Rounding up
I’ve noticed that people almost always round up. Maybe you’ve seen it too.
The almost-candidate becomes close enough. The design is fine if you don’t look too close. The code looks good to me. And so you call it done and move on. That’s rounding up.
It’s like there’s a kind of gravity that pulls things toward the easy option. It’s always there, and it’s hard to resist.
The pull gets stronger after a long stretch of bushwhacking. And pressure to get something over the line makes rounding up more appealing.
So you do it. It’s self-soothing. A quick hit that feels like progress. And now you’ve done it once, it’s easier to do it again.
But it’ll cost you later. The next hire gets compared to the new lower bar. The next promotion does too. It’s true for designs and code and emails, maybe everything. Over time standards get squashed under the weight of all that rounding up, and “close enough” sticks around.
And it’s not only your standards that get hurt. I’ve seen teams drop the bar to move faster, and it’s always the junior people who suffer most. They pick up bad habits and mistake them for good ones. Those are hard to lose, especially when they don’t know they’re bad yet.
This is how organisations forget how to do great work. One round-up at a time.
So what can you do? It might sound like I’m saying chase perfection, but that’s not it. Perfection has its own ways of breaking things.
Standards depend on context. An MVP should be scrappy. A first draft should be messy. A junior person should need help.
So you need to work out what standard the situation deserves. I don’t think there’s a formula for it. It’s part experience, part instinct, and mostly honesty.

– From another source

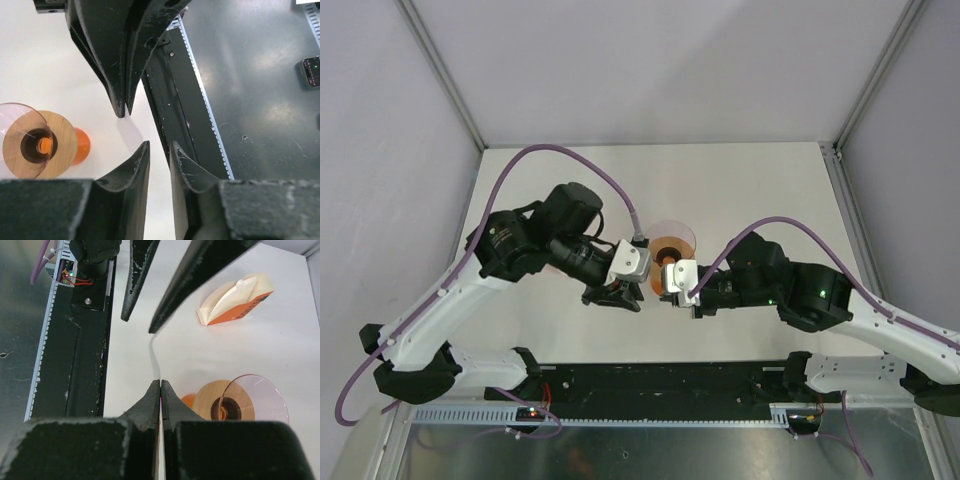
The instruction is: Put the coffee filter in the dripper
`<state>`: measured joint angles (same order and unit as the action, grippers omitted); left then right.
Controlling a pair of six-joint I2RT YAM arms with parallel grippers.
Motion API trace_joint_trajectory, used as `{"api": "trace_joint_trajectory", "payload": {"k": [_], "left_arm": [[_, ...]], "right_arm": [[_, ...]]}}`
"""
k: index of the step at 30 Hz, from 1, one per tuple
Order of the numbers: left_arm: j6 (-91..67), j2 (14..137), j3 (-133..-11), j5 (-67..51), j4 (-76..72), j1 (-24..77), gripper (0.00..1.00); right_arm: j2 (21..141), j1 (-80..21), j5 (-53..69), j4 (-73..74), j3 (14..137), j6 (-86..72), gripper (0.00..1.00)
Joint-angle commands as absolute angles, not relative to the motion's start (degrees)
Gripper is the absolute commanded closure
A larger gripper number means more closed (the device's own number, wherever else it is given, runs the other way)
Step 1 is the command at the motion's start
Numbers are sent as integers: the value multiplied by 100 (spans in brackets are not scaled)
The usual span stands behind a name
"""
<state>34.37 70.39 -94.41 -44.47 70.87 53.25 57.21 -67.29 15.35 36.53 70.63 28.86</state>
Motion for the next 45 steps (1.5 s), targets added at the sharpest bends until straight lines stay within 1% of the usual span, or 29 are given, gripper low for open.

But once you’ve got it, you can’t unsee it. Awareness itself becomes a kind of defence. Then you just need to stick to it. Which is easy to say but hard to do.
With your own work you at least have a chance. Are you really done, or are you rounding up? Usually you know.
The harder part is everyone else. The same gravity that pulls you toward the easy option pulls them too, and you can’t stop it.
That pull never goes away. You don’t beat it. But maybe now you’ll see it sooner. And once you can see it, you get to choose whether to go along with it or not. That’s about as much control as anyone ever has.
But who knows. Maybe I’m rounding up.